Why This Catches Architects Out
There’s a pattern worth naming here, because it’s the reason this catches people who really should know better — including architects who’ve been working in Azure for years.
When you build a Solution on Azure or any other cloud platform, you make a lot of network design decisions up front: address space, subnets, NSGs, route tables, peerings, DNS. These decisions form a mental model of the network, and that model tends to stay fairly stable once the design is locked.
Subnet delegation is easy to miss in that process because it isn’t a networking concept in the traditional sense. You’re not configuring routing, access control, or address space. You’re assigning ownership of a subnet to a service. That’s a different kind of decision, and it lives in a different part of the portal to everything else you’re configuring.
During a deployment, when the pressure is on and the clock is running, nobody goes back to check the delegation tab unless they already know delegation is the issue.

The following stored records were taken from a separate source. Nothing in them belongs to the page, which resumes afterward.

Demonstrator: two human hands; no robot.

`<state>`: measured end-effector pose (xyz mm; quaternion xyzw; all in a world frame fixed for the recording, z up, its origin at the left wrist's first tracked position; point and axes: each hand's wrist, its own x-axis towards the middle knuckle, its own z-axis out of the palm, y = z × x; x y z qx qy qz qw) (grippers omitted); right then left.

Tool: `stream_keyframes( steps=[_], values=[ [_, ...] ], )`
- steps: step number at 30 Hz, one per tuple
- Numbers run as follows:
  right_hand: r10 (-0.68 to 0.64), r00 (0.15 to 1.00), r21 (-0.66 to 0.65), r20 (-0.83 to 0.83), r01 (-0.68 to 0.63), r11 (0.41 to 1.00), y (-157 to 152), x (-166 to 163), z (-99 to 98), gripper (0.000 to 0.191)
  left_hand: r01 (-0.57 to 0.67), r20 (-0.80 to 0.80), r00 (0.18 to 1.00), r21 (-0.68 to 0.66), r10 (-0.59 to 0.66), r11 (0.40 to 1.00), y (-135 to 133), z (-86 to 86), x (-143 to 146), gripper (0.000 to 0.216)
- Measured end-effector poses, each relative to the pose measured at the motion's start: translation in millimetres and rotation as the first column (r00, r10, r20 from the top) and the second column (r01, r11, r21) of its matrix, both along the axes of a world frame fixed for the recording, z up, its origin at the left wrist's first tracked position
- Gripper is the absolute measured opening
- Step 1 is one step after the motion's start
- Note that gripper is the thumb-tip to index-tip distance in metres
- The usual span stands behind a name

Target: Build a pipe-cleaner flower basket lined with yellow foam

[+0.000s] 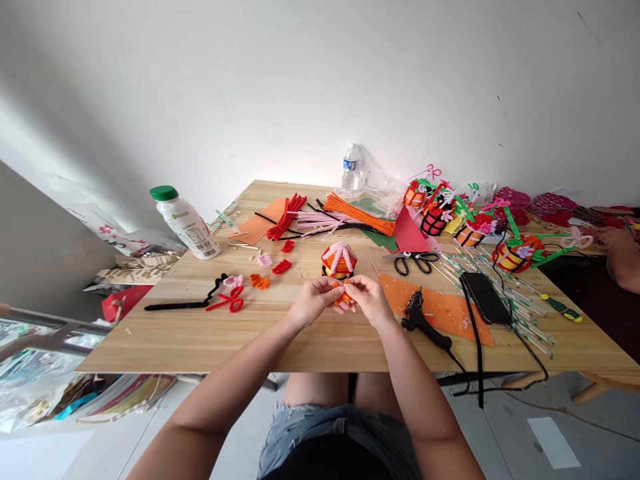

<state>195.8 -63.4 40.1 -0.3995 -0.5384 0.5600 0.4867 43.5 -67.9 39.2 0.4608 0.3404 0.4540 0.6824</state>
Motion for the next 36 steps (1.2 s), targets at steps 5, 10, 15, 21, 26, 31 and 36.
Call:
stream_keyframes(
  steps=[5,10,15,21,26,31,36],
  values=[
    [0.015,0.999,0.068,0.043,-0.018,0.998,0,4,0.9,0.035,-0.213,-0.093,0.972,0.030,0.215,0.977,5,-2.3,-3,0.054],
    [-0.020,0.969,0.201,0.247,-0.031,0.979,-2,6,-2.3,0.038,-0.291,-0.085,0.951,0.067,0.296,0.954,7,-6.3,-1,0.056],
    [-0.116,0.926,0.396,0.359,-0.039,0.917,-2,3,-4.7,0.033,-0.348,-0.060,0.935,0.023,0.348,0.937,4,-6.3,3,0.057],
    [-0.092,0.964,0.225,0.250,0.034,0.974,2,6,-7.1,0.021,-0.171,0.004,0.985,-0.094,0.172,0.981,5,0.8,-2,0.054],
    [-0.086,0.965,0.221,0.247,0.030,0.975,1,9,-1.3,0.020,0.002,-0.092,0.996,-0.048,-0.007,0.999,7,4.6,-12,0.045],
    [-0.080,0.953,0.290,0.293,-0.009,0.957,0,10,1.4,0.015,0.024,-0.114,0.993,0.015,-0.022,1.000,9,2.7,-14,0.042],
    [-0.150,0.934,0.420,0.326,0.000,0.908,0,9,-2.2,0.012,0.054,-0.169,0.984,0.001,-0.053,0.999,9,2.5,-13,0.041]
  ],
)
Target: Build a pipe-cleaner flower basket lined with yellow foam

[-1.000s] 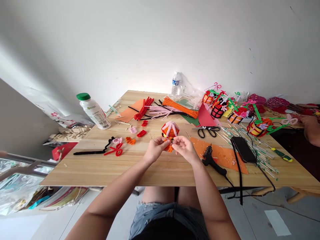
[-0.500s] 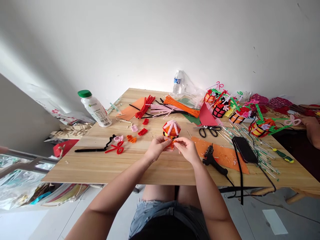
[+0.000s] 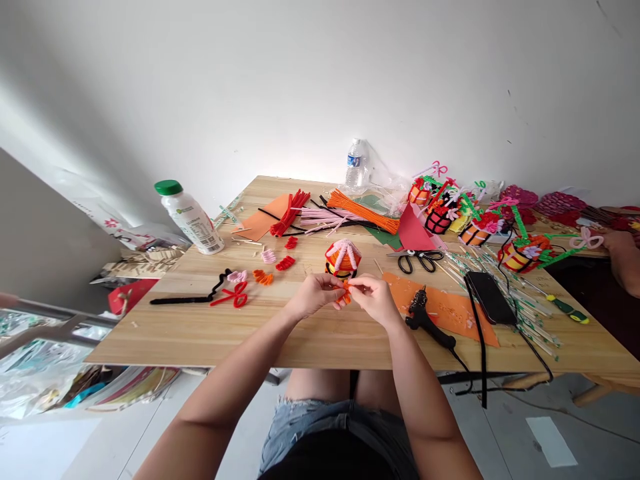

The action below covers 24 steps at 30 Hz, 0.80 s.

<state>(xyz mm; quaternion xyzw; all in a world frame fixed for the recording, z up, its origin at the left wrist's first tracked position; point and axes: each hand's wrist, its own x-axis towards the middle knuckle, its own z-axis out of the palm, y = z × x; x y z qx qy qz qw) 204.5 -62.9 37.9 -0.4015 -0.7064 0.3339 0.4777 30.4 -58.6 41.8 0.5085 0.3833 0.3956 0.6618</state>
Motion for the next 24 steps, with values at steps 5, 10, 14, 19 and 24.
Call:
stream_keyframes(
  steps=[5,10,14,19,24],
  values=[
    [0.045,0.993,0.098,0.107,-0.055,0.994,-1.3,-1.4,1.4,0.015,0.030,-0.058,0.998,-0.033,-0.032,0.999,0.4,0.9,-3.2,0.037],
    [0.010,0.994,0.112,0.108,-0.022,0.993,-2.2,-2.0,3.5,0.011,0.088,-0.047,0.995,-0.023,-0.089,0.996,0.2,2.3,-5.8,0.035],
    [-0.039,0.993,0.078,0.113,0.030,0.996,-1.8,-0.6,3.7,0.010,0.092,0.029,0.995,-0.014,-0.091,0.996,-1.6,5.0,-6.2,0.034],
    [-0.026,0.997,-0.002,0.074,0.026,1.000,-1.4,1.0,2.9,0.010,0.089,0.138,0.987,-0.083,-0.077,0.993,-1.3,3.8,-5.5,0.040],
    [0.032,0.997,-0.071,0.076,-0.027,0.997,-2.5,1.4,3.3,0.012,0.006,0.085,0.996,-0.072,0.000,0.997,0.4,-0.8,-3.1,0.043]
  ],
)
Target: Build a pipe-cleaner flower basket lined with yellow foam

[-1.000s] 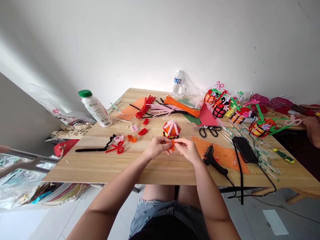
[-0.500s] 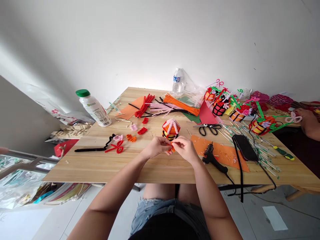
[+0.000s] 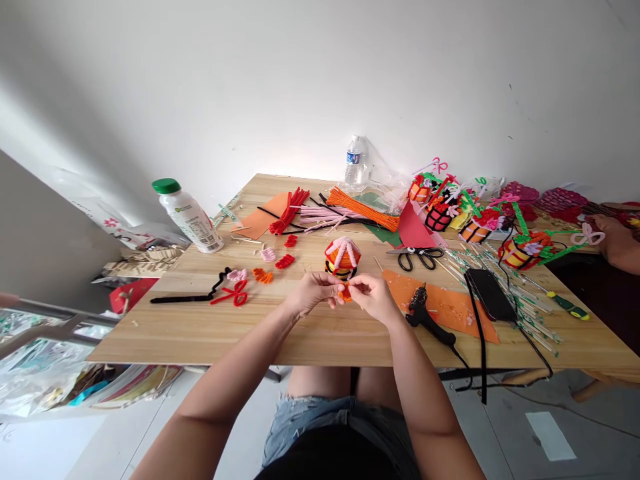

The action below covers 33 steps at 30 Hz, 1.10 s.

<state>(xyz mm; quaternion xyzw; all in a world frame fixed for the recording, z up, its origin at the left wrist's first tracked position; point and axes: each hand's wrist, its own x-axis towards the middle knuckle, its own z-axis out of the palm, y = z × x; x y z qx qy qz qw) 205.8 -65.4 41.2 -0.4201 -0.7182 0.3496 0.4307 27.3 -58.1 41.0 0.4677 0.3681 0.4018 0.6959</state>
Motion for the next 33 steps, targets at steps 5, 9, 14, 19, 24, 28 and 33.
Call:
stream_keyframes(
  steps=[5,9,14,19,24,28,33],
  values=[
    [0.002,0.995,0.047,0.098,-0.007,0.999,-1.1,-1.8,0.8,0.012,0.021,-0.109,0.994,0.121,-0.008,0.992,0.2,2.2,0.8,0.038],
    [-0.041,0.997,0.130,0.062,0.033,0.991,-0.1,-3.7,-0.1,0.012,-0.009,-0.102,0.995,0.109,0.020,0.994,0.7,4.6,0.4,0.039],
    [0.001,1.000,0.140,0.020,-0.004,0.990,0.5,-4.0,-4.0,0.010,-0.082,-0.070,0.993,0.108,0.090,0.991,0.9,2.3,-0.5,0.041],
    [-0.021,1.000,0.141,0.016,0.018,0.990,-0.3,-2.9,-2.1,0.009,-0.074,-0.064,0.994,0.161,0.085,0.984,1.4,2.4,-1.6,0.038],
    [0.018,1.000,0.228,-0.009,-0.015,0.974,-0.7,-1.8,2.4,0.012,-0.042,-0.013,0.999,0.165,0.045,0.985,0.7,5.5,-2.0,0.037],
    [0.041,0.995,0.137,-0.096,-0.028,0.990,-1.2,-4.3,-2.9,0.015,-0.067,0.007,0.998,0.120,0.067,0.991,0.0,6.0,-3.0,0.036],
    [-0.020,0.982,-0.011,-0.190,0.018,1.000,-1.5,-6.6,-7.4,0.017,-0.056,-0.001,0.998,0.079,0.056,0.995,-0.8,6.1,-2.8,0.034]
  ],
)
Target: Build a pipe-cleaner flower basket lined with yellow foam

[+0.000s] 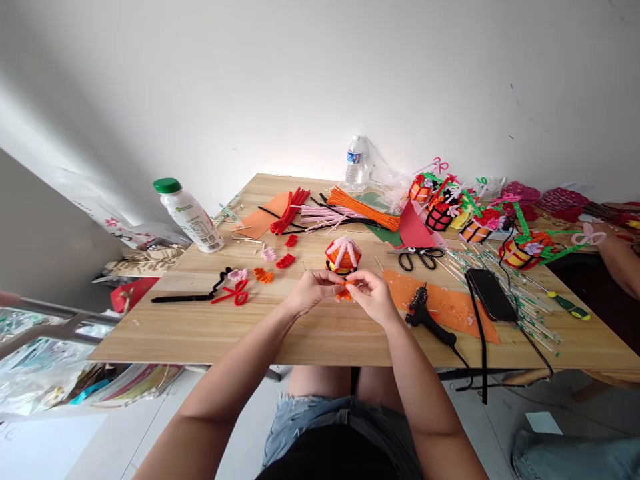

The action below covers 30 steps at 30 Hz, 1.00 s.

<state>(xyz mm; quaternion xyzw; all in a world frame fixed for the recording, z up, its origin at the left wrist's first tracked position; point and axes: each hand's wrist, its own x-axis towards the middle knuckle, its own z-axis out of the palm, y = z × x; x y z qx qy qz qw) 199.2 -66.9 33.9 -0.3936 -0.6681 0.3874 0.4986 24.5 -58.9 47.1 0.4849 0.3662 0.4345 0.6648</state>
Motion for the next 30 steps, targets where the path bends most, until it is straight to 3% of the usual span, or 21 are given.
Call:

And you only know delegation is the issue once you’ve already ruled out everything else.
What the Fix Actually Looks Like
Once you know what you’re looking for, the resolution is straightforward.

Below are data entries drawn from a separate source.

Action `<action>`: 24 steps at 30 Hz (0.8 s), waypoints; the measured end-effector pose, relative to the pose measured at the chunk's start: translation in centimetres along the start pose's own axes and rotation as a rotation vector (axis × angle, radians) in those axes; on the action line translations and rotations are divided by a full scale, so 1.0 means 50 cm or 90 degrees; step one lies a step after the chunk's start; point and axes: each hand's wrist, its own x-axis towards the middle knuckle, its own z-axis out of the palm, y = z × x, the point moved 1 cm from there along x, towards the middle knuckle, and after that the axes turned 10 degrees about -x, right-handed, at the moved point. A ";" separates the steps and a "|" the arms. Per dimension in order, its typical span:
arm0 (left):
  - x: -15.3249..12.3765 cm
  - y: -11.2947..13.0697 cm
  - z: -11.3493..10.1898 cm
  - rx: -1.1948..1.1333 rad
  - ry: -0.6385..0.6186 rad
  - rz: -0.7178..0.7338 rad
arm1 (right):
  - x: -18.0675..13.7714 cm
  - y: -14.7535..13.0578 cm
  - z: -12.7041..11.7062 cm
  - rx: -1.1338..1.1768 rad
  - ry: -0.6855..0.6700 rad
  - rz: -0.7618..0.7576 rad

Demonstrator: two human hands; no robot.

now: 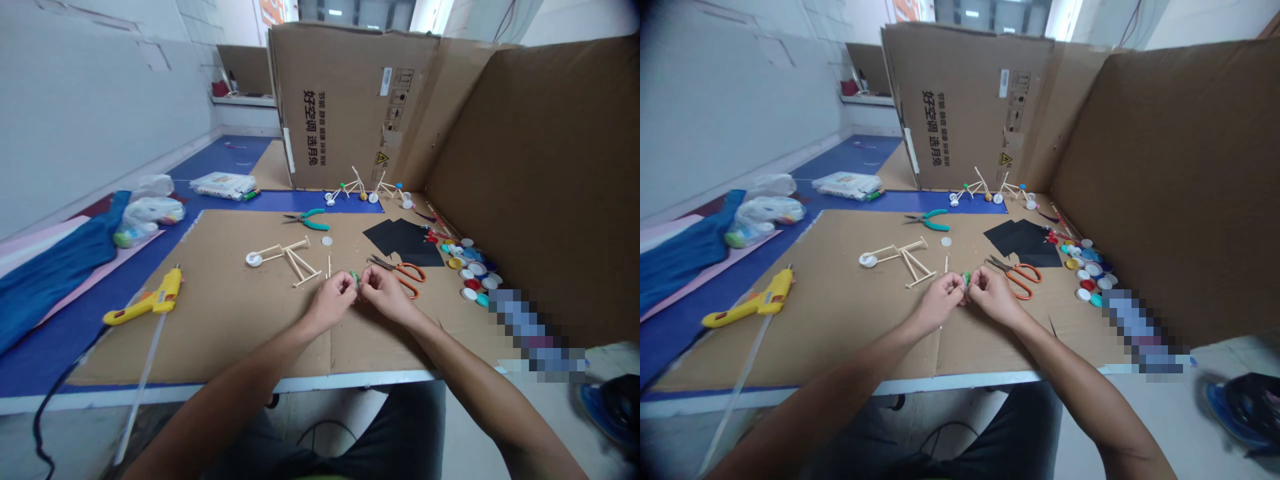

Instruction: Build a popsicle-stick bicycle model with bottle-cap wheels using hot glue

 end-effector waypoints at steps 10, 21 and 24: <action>-0.007 0.014 0.002 0.058 0.021 0.023 | -0.004 -0.007 -0.013 -0.089 -0.039 -0.035; -0.015 0.017 0.005 -0.016 -0.014 0.012 | -0.010 -0.015 -0.013 -0.177 0.004 -0.073; -0.016 0.020 0.008 -0.033 -0.035 -0.016 | -0.013 -0.018 -0.012 -0.156 -0.010 -0.083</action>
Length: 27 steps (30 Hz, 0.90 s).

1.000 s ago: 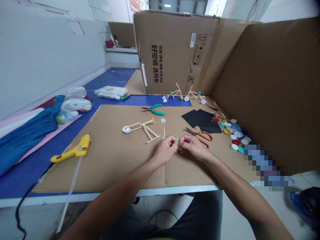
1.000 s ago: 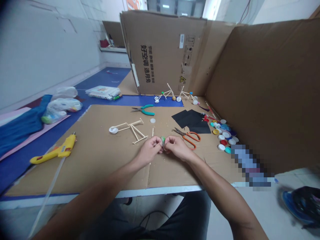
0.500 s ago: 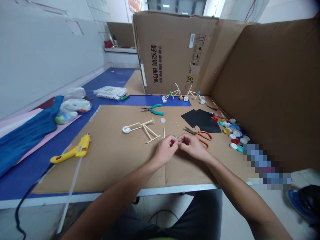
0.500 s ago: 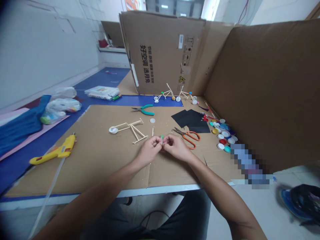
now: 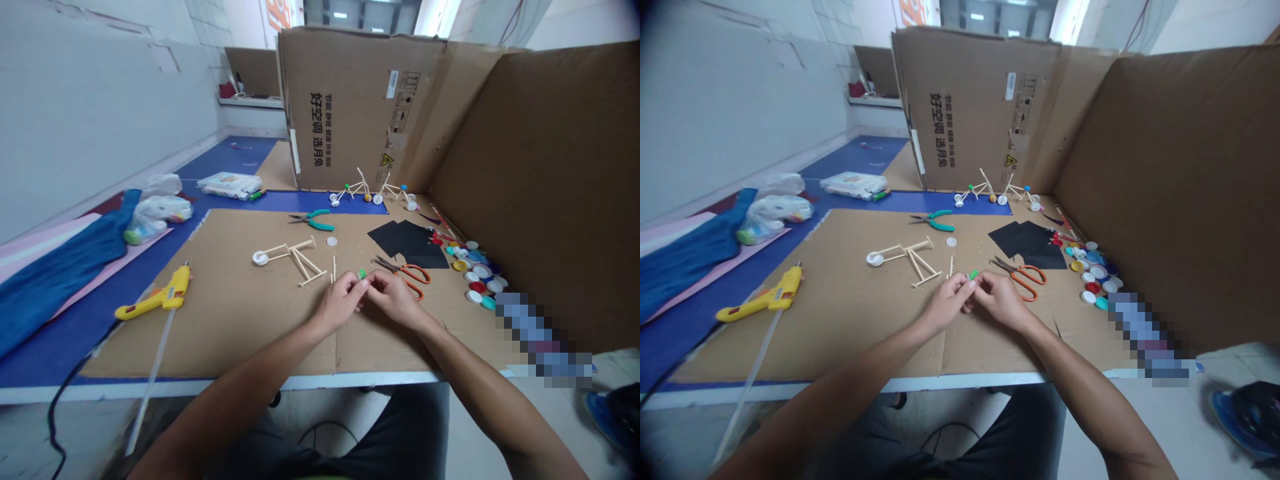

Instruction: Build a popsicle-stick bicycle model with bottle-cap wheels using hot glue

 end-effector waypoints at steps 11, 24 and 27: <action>-0.009 0.029 0.001 0.278 0.078 0.085 | 0.000 -0.006 -0.001 -0.252 0.171 0.008; -0.011 0.042 -0.010 0.398 0.073 0.116 | -0.006 -0.020 -0.009 -0.342 0.121 -0.021; -0.015 0.046 -0.016 0.411 0.064 0.141 | -0.006 -0.018 -0.017 -0.283 0.113 -0.054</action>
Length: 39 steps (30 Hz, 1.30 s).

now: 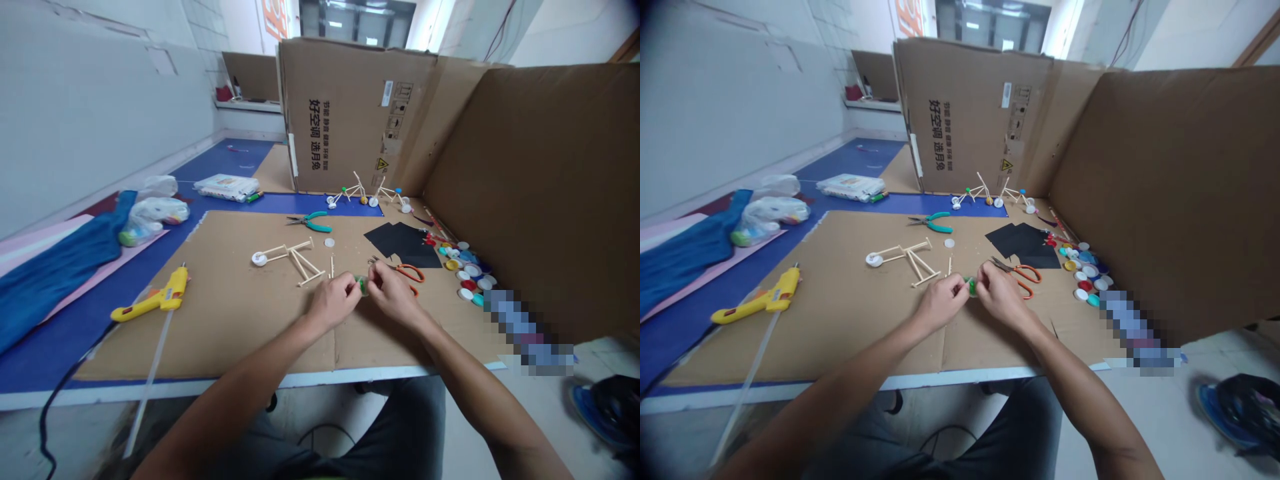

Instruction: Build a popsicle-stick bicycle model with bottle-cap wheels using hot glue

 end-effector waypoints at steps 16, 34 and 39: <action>0.000 -0.009 0.012 -0.007 0.002 0.118 | 0.000 0.030 -0.017 0.300 -0.067 -0.014; -0.010 -0.044 0.042 -0.072 -0.059 0.148 | 0.000 0.047 -0.002 0.254 -0.120 -0.072; -0.010 -0.038 0.042 -0.058 -0.081 0.146 | -0.004 0.042 0.002 0.209 -0.125 -0.128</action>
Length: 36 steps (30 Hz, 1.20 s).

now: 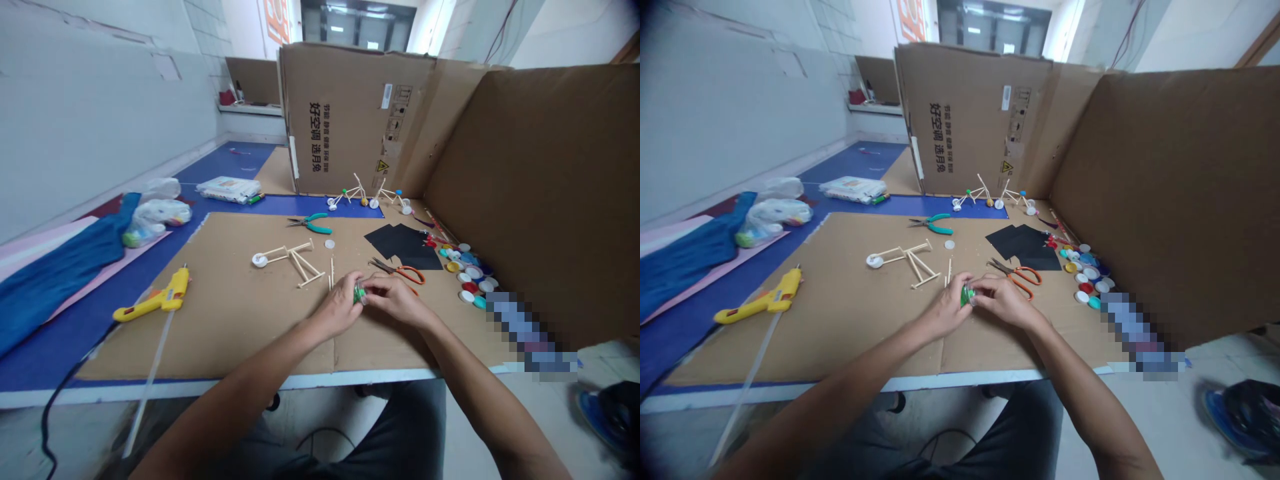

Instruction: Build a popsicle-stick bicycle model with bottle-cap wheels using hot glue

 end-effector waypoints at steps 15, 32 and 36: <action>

In the Azure Portal, navigate to the subnet, open the delegation settings, and assign the appropriate service. The delegation options available correspond to the services that support or require it — you select the right one, save, and retry the deployment.

That’s it. That’s the ninety-second fix.
In Terraform, it looks like this:
delegation { name = "sql-managed-instance-delegation" service_delegation { name = "Microsoft.Sql/managedInstances" actions = [ "Microsoft.Network/virtualNetworks/subnets/join/action", "Microsoft.Network/virtualNetworks/subnets/prepareNetworkPolicies/action", "Microsoft.Network/virtualNetworks/subnets/unprepareNetworkPolicies/action" ] }}
If you’re deploying via infrastructure-as-code — which you should be for any Landing Zone work — delegation needs to be defined in the subnet configuration from the start, not added reactively when a deployment fails.
Conclusion
Subnet delegation is a small concept with an outsized potential to cause problems during deployments and migrations. The key points:
- Some PaaS services require exclusive control over a dedicated, delegated subnet
- Deployment failures caused by missing delegation are poorly surfaced by Azure’s error messaging, which means diagnosis takes much longer than the fix
- The services that require delegation include SQL Managed Instance, Container Instances, Databricks, Container Apps, and NetApp Files — these are common enterprise workloads, not edge cases
- The fix, once identified, takes about ninety seconds
- The right response is to make delegation a first-class design consideration in your subnet inventory and Landing Zone documentation
And if you haven’t hit this yet: now you’ll know what you’re looking at before the next deployment.